• Data segment:
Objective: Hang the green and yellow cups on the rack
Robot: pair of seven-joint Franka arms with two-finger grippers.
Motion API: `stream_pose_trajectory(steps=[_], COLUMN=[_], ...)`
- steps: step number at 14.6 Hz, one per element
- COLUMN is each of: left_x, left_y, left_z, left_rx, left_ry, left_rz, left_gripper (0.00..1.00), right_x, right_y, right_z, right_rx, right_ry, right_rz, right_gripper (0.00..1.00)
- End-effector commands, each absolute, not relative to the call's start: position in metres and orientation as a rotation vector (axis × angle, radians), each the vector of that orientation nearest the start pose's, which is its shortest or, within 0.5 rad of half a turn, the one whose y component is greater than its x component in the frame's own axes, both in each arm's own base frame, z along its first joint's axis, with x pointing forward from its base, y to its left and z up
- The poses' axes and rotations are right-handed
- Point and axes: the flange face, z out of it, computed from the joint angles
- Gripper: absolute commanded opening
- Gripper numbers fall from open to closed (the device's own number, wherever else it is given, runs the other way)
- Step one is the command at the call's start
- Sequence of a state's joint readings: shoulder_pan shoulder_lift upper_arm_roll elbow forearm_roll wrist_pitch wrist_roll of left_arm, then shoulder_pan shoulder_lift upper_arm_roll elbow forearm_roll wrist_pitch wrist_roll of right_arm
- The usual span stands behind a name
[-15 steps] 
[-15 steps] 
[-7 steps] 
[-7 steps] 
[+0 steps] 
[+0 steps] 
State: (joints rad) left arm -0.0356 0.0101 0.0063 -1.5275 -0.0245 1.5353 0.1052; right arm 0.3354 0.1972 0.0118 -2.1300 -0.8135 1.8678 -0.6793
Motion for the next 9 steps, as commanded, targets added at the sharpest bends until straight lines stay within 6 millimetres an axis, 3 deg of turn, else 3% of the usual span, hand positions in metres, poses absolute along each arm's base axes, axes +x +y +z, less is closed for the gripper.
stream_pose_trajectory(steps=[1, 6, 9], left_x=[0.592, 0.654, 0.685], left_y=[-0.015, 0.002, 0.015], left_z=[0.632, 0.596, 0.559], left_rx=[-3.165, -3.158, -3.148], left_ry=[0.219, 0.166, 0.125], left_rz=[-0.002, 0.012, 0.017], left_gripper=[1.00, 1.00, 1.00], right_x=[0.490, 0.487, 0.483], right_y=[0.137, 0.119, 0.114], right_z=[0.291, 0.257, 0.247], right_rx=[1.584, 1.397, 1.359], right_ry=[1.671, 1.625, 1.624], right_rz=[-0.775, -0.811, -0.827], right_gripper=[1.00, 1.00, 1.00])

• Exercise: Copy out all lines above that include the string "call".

• Your solution:
- End-effector commands, each absolute, not relative to the call's start: position in metres and orientation as a rotation vector (axis × angle, radians), each the vector of that orientation nearest the start pose's, which is its shortest or, within 0.5 rad of half a turn, the one whose y component is greater than its x component in the frame's own axes, both in each arm's own base frame, z along its first joint's axis, with x pointing forward from its base, y to its left and z up
- Step one is the command at the call's start

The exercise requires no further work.